In practice, this model is the source of many efficiency issues in Ethereum, but it has also proven its resilience.

Serializing values

Building on the previous example, here is the proof that both (0x1234, 0x0000) and (0x4567, 0x2222) are present in the tree:

Image for post
Image for post
Figure 2 A proof that the tree in figure 1 contains (0x1234, 0x0000) and (0x4567, 0x2222). All the subtrees leading to values other than these two are replaced with hashes (in this diagram, those subtrees are simple leaves).

Calculating the hash of the tree in figure 2 will yield the same root as the tree in figure 1, since the hashes provided in the proof have the same value as what would be provided if the tree was complete.

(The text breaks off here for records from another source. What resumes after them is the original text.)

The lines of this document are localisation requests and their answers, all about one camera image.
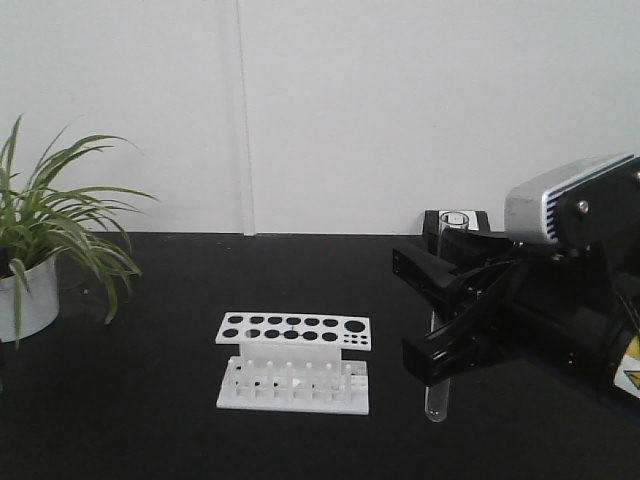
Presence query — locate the tall clear test tube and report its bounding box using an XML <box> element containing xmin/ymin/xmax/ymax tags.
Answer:
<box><xmin>423</xmin><ymin>209</ymin><xmax>471</xmax><ymax>424</ymax></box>

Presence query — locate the green spider plant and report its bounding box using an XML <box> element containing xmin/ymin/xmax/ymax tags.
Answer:
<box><xmin>1</xmin><ymin>119</ymin><xmax>149</xmax><ymax>335</ymax></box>

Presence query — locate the white plant pot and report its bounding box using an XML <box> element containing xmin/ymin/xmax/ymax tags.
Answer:
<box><xmin>1</xmin><ymin>257</ymin><xmax>59</xmax><ymax>343</ymax></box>

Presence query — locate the white power socket plate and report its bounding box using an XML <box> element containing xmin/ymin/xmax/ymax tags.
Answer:
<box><xmin>439</xmin><ymin>210</ymin><xmax>479</xmax><ymax>231</ymax></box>

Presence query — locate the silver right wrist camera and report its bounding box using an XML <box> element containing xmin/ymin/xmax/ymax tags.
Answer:
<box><xmin>504</xmin><ymin>153</ymin><xmax>639</xmax><ymax>248</ymax></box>

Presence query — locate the white test tube rack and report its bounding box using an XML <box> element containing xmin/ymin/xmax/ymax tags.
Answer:
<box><xmin>215</xmin><ymin>311</ymin><xmax>372</xmax><ymax>415</ymax></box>

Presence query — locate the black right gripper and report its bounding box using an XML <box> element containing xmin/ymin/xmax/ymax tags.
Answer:
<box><xmin>392</xmin><ymin>230</ymin><xmax>639</xmax><ymax>415</ymax></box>

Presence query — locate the black socket box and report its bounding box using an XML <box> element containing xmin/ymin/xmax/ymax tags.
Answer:
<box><xmin>422</xmin><ymin>210</ymin><xmax>490</xmax><ymax>254</ymax></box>

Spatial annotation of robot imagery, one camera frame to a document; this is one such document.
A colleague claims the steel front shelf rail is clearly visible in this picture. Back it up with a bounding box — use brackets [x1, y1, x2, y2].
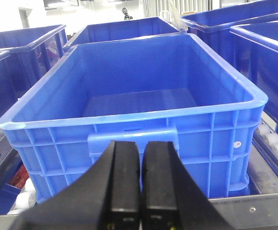
[0, 186, 278, 229]

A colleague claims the blue crate far left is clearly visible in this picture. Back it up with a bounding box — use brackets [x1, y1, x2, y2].
[0, 24, 67, 117]

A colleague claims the blue crate behind centre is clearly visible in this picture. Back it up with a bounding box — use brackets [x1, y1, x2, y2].
[63, 17, 178, 52]

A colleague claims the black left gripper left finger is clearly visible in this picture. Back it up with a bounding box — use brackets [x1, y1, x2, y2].
[10, 141, 139, 230]

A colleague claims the white roller track left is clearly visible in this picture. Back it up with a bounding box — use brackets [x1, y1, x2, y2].
[7, 178, 36, 215]

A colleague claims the white roller track right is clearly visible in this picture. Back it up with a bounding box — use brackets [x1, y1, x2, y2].
[257, 124, 278, 156]

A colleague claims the large blue crate left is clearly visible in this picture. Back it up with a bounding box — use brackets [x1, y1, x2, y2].
[0, 33, 268, 202]

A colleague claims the blue crate far right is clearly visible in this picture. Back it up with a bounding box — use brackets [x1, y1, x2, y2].
[183, 0, 278, 133]

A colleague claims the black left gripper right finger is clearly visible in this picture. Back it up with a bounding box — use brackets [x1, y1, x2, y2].
[141, 141, 229, 230]

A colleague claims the white roller track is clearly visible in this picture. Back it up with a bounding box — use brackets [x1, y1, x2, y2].
[7, 178, 36, 215]
[257, 124, 278, 156]

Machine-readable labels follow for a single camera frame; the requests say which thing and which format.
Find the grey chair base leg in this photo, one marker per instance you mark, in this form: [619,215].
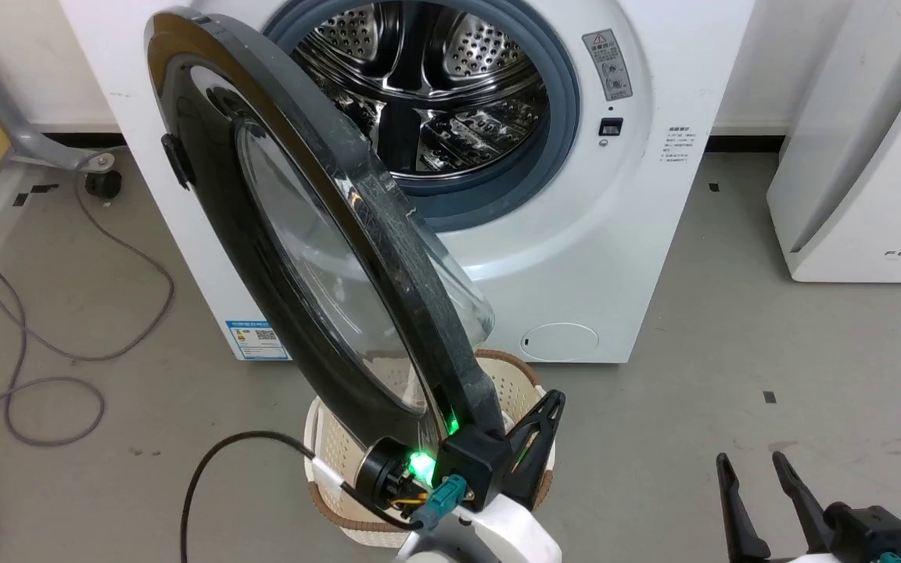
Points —
[20,129]

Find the white brown-rimmed laundry basket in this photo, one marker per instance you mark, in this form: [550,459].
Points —
[333,453]

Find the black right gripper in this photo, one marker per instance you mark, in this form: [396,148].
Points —
[869,536]

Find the black round glass washer door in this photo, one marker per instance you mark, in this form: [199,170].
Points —
[263,258]

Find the blue energy label sticker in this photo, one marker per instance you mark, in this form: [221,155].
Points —
[256,339]

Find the black chair caster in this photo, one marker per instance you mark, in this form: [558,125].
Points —
[103,184]

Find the white front-load washing machine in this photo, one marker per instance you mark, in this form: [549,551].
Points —
[576,258]

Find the white air purifier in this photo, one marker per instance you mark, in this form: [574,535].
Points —
[857,156]

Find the grey rubber door gasket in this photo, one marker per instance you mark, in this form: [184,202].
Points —
[564,117]

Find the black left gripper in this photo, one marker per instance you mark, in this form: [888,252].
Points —
[475,461]

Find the white oval filter cover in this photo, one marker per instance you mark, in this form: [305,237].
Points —
[560,342]

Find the black door latch socket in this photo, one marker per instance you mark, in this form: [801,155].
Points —
[611,127]

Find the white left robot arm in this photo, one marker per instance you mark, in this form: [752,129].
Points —
[509,536]

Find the steel perforated washer drum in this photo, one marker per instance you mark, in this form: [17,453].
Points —
[435,86]

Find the grey warning sticker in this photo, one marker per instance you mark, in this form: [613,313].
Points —
[608,64]

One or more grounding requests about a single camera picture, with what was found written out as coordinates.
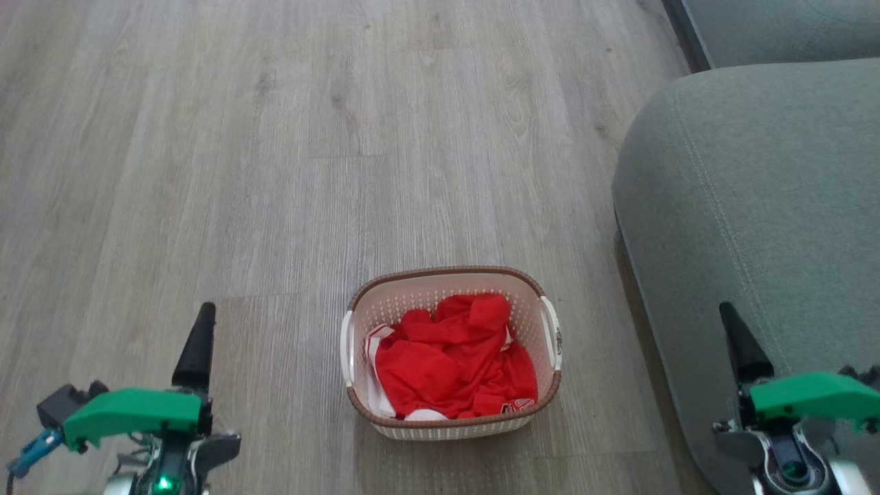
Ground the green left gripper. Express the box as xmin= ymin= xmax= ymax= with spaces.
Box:
xmin=63 ymin=302 xmax=217 ymax=452

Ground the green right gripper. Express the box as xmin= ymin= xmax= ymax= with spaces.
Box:
xmin=718 ymin=301 xmax=880 ymax=435

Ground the white perforated plastic laundry basket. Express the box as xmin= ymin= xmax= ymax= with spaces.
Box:
xmin=340 ymin=266 xmax=563 ymax=441

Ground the red garment with white trim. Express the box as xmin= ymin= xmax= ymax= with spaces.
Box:
xmin=366 ymin=294 xmax=539 ymax=421

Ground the grey-green sofa seat cushion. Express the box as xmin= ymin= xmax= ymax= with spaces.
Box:
xmin=663 ymin=0 xmax=880 ymax=73

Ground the blue cable connector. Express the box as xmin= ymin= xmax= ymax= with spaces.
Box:
xmin=6 ymin=426 xmax=66 ymax=480

The question is how to serialize the data: given a list of hashes and a list of (key, value) pairs, how does one find the structure of the tree? For instance, given only the following input:

  • (key, value) pairs (key and value lengths are shortened to make the resulting pictures more readable) for (0x1234, 0x0000) and (0x4567, 0x2222)
  • Hashes representing the subtrees.

One could reconstruct the following tree:

Image for post
Image for post
Figure 3 An incorrect tree reconstruction for lack of structural information.

Or this tree:

Image for post
Image for post
Figure 4 Another, incorrect tree reconstruction for lack of structural information.

As a result, there is a need to somehow encode structural information.

Turboproofs

A turboproof is broken into three parts:

  1. The list of leaves
  2. The list of hashes, corresponding to untouched branches of the tree
  3. “Structural information”, that is, a list of instructions explaining how the tree can be rebuilt using only the hashes and leaves provided.

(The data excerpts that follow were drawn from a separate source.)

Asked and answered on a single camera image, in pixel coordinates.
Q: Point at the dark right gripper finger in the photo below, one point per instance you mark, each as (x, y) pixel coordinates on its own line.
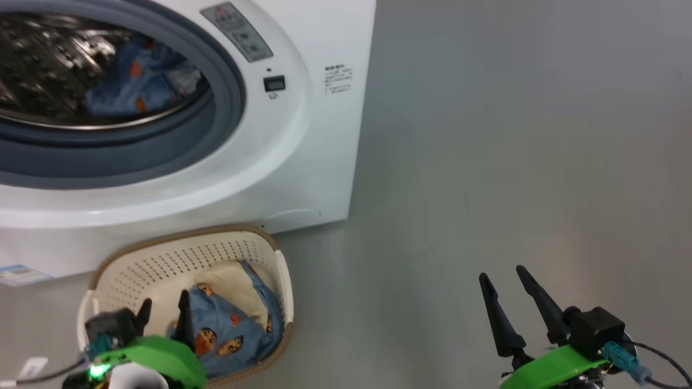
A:
(503, 329)
(546, 308)

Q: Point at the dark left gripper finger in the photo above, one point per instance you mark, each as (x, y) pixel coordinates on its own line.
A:
(185, 324)
(144, 316)

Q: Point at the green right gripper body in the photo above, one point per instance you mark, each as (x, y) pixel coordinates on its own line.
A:
(551, 370)

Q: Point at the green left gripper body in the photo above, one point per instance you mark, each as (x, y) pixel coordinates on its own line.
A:
(162, 354)

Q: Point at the blue cartoon print garment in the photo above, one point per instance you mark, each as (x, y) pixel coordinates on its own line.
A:
(238, 340)
(140, 81)

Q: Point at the cream cloth garment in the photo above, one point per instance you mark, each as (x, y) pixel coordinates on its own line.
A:
(232, 289)

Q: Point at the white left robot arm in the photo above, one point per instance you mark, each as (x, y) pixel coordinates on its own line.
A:
(135, 378)

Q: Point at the cream perforated laundry basket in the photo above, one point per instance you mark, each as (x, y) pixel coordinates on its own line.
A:
(178, 254)

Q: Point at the white front-load washing machine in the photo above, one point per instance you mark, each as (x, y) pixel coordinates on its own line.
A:
(303, 151)

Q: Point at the black door latch socket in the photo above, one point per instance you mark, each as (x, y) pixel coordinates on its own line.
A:
(274, 84)

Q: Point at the blue energy label sticker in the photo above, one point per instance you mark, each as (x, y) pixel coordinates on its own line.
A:
(21, 274)

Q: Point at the round white filter cover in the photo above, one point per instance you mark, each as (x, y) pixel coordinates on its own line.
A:
(294, 220)

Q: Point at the grey warning sticker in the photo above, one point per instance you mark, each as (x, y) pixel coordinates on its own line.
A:
(238, 31)

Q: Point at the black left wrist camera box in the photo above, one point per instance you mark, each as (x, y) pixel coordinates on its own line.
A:
(111, 327)

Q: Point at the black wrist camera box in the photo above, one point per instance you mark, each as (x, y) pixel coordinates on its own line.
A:
(594, 330)
(111, 327)

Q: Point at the teal left camera connector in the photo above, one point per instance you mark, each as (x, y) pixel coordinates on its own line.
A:
(101, 344)

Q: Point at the teal camera connector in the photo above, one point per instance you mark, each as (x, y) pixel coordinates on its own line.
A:
(624, 359)
(101, 344)

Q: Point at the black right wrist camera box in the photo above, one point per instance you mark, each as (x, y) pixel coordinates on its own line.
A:
(594, 330)

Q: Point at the teal right camera connector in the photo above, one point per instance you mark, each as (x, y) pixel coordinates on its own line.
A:
(624, 359)

The last part is encoded as a list of instructions for a stack machine, to be executed to reconstruct the tree:

  • LEAF indicates that a leaf should be popped from the proof’s sequence of leaves;
  • BRANCH(i) stipulates that a new branch node needs to be created, and the node that was constructed before should be stored as the ith child of the new branch node. The new node is then stored on the stack;
  • ADD(i) stipulates that given a branch node and any other node, the latter should be set as the ith child of the branch node. When one of the nodes isn’t a branch node, the order doesn’t matter. When both are branch nodes, the parent node will be the one that is on top of the stack;
  • EXTENSION(ext) stipulates that the node of top of the stack should be set as the child of an extension node (a.k.a shortNode in geth parlance), whose prefix for the subtree is represented by the sequence of nibbles ext; and
  • HASH is a node that represents the hash of a subtree

Example

The tree

(For clarity, keys are shortened to 4 bytes instead of the usual 32 bytes, and values are 8 bytes long, instead of having their size unrestricted)

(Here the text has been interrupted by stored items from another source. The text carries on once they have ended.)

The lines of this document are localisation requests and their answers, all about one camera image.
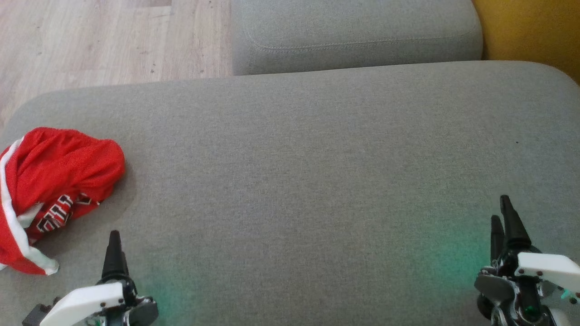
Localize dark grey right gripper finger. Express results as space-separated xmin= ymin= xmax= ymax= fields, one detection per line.
xmin=491 ymin=215 xmax=505 ymax=267
xmin=500 ymin=195 xmax=532 ymax=251

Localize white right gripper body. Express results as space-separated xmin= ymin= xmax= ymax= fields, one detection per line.
xmin=474 ymin=247 xmax=580 ymax=326

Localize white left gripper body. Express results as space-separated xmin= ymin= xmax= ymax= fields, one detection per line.
xmin=40 ymin=277 xmax=159 ymax=326

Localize red Bulls basketball jersey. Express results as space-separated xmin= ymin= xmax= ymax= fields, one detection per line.
xmin=25 ymin=192 xmax=102 ymax=246

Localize red shorts with white stripe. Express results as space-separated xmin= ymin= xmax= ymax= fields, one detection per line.
xmin=0 ymin=127 xmax=126 ymax=276

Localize large grey sofa ottoman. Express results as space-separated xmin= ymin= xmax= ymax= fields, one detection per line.
xmin=0 ymin=60 xmax=580 ymax=326

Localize yellow cushion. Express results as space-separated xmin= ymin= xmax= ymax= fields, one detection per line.
xmin=471 ymin=0 xmax=580 ymax=85

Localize grey sofa seat cushion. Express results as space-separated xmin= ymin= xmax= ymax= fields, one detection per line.
xmin=231 ymin=0 xmax=484 ymax=76

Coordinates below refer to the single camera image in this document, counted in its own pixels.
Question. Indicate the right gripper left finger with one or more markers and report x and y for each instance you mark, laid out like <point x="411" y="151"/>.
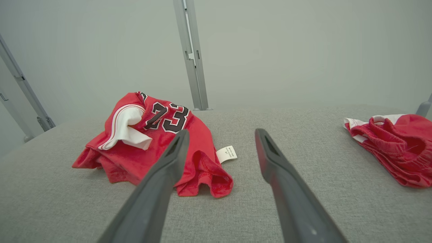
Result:
<point x="152" y="199"/>

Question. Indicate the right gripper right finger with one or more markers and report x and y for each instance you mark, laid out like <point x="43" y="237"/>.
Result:
<point x="297" y="209"/>

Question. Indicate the red Bulls 23 jersey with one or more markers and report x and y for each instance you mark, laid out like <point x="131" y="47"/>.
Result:
<point x="128" y="162"/>

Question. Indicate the red shorts white trim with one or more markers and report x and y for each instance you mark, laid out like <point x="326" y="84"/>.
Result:
<point x="398" y="155"/>

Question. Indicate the grey metal double post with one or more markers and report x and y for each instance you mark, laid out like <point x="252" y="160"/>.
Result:
<point x="194" y="67"/>

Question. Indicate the grey metal frame post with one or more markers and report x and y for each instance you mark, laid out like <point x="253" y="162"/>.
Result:
<point x="424" y="108"/>
<point x="32" y="98"/>

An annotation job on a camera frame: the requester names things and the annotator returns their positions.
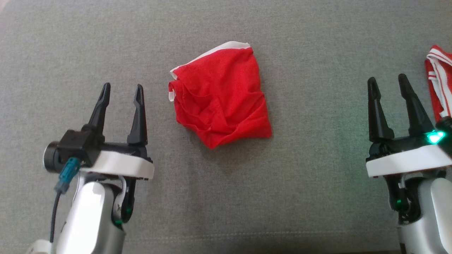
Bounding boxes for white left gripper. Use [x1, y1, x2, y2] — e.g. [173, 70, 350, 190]
[82, 82, 155, 181]

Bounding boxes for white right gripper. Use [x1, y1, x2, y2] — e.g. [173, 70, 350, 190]
[365, 73, 452, 178]

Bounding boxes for red shirt white striped sleeves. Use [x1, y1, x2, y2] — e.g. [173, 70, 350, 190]
[424, 44, 452, 123]

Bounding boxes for red garment white trim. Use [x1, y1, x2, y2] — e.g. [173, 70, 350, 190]
[168, 41, 273, 150]

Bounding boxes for grey fabric sofa seat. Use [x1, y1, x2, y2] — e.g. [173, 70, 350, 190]
[0, 0, 452, 254]

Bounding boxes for blue left camera connector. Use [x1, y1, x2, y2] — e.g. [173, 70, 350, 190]
[54, 157, 82, 194]

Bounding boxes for black left camera cable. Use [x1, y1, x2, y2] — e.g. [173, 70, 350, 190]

The tree representation of these values is as follows:

Image for post
Image for post
Figure 5 Initial tree

The proof

  • The nodes are serialized in a depth-first order:
Image for post
Image for post
Figure 6 The nodes part of the proof
  • The hashes are also serialized in a depth-first order. There’s only one hash, representing the 0xd* subtree
  • The set of instructions used to rebuild the tree:
LEAF
LEAF
BRANCH(14)
ADD(13)
EXTENSION([0xa, 0xf, 0xe])
BRANCH(13)
HASH
ADD(14)

The user now has the proof that they know the current state of the tree. They send it to the relayer or whoever wants to ensure that the user knows the part of the state they manage.

Reconstructing the tree

Image for post
Image for post
Figure 7 Starting state during tree reconstruction

Let’s follow the program:

  • LEAF
Image for post
Image for post
Figure 8 The first leaf is pushed onto the stack.
  • LEAF
Image for post
Image for post
Figure 9 Both leaves are now present on the stack
  • BRANCH(14)
Image for post
Image for post
Figure 10 The node at the top of the stack is popped, and set as the 14th child of a branch instruction. The sub-tree thus composed is immediately pushed back on top of the stack.
  • ADD(13)
Image for post
Image for post
Figure 11 The two elements at the top of the stack are popped, and the second one is added as the 13th child of the first one. The result is pushed back onto the stack.
  • EXTENSION([0xa, 0xf, 0xe])
Image for post
Image for post
Figure 12 The node at the top of the stack is popped and set as the child of an extension node with `0xafe` as prefix. The result is pushed back onto the stack.
  • BRANCH(13)
Image for post
Image for post
Figure 13 The last node is taken from the proof’s node list and the subtree at the top of the stack is set as its 13th child. The result is, again, pushed to the stack.
  • HASH
Image for post
Image for post
Figure 14 A hash is taken from the proof’s list of hashes and pushed to the top of the stack.
  • ADD(14)
Image for post
Image for post
Figure 15 The hash is added as the 14th child of the tree.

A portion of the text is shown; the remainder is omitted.